### Assignment
Examine each line of the data. Copy the line if it includes the word "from".

### Data excerpt
------

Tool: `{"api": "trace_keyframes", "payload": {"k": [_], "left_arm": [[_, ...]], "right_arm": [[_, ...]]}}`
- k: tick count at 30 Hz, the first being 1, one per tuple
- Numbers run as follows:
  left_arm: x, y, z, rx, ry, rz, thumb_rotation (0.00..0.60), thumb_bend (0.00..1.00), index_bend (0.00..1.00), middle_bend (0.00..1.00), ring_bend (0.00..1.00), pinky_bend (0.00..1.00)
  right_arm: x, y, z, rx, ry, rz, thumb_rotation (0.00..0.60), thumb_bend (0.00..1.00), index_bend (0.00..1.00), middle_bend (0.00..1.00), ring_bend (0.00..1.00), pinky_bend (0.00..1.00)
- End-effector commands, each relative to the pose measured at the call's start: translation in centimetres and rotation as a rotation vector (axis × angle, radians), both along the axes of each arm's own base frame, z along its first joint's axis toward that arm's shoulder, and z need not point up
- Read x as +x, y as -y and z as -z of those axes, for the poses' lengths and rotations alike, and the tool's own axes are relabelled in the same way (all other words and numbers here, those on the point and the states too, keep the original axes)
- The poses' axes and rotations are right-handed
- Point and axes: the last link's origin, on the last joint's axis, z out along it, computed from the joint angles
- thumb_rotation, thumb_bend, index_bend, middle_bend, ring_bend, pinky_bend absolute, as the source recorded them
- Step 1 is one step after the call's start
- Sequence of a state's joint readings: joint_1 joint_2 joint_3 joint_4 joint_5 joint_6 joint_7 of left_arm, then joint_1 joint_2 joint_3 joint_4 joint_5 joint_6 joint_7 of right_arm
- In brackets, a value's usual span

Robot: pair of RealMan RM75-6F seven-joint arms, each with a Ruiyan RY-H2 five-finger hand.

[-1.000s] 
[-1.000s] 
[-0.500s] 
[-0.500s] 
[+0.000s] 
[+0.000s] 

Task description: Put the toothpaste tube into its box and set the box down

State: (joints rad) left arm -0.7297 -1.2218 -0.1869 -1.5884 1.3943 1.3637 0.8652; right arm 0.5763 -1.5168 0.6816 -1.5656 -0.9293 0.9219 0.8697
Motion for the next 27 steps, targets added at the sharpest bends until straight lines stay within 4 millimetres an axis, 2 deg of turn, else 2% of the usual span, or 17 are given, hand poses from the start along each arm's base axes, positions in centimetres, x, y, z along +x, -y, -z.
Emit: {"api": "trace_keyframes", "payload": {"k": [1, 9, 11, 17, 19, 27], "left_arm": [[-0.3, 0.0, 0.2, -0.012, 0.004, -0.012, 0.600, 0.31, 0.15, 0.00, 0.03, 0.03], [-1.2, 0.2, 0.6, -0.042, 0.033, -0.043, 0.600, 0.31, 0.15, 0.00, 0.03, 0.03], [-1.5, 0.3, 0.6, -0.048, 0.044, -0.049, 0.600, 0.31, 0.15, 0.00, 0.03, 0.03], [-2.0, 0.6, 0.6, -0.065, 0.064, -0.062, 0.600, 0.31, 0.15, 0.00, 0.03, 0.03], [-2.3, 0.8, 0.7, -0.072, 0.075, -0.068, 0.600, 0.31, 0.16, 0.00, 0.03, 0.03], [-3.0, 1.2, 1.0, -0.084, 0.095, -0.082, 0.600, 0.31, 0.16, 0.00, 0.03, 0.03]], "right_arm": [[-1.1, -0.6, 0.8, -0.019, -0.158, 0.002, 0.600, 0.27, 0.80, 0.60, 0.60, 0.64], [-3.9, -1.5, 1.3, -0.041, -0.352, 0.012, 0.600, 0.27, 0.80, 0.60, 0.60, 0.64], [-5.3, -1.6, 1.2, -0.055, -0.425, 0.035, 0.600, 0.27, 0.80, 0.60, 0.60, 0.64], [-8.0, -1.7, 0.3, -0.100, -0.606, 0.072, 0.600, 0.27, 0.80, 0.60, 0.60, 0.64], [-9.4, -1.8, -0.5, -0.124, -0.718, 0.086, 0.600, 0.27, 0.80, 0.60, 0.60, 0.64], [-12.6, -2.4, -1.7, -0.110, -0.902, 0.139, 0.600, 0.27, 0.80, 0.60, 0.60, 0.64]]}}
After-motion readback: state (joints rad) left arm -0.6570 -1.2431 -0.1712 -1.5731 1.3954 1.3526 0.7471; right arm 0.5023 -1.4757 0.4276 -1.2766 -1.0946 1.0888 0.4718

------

### Solution to the exercise
- Point and axes: the last link's origin, on the last joint's axis, z out along it, computed from the joint angles
Motion for the next 27 steps, targets added at the sharpest bends until straight lines stay within 4 millimetres an axis, 2 deg of turn, else 2% of the usual span, or 17 are given, hand poses from the start along each arm's base axes, positions in centimetres, x, y, z along +x, -y, -z.

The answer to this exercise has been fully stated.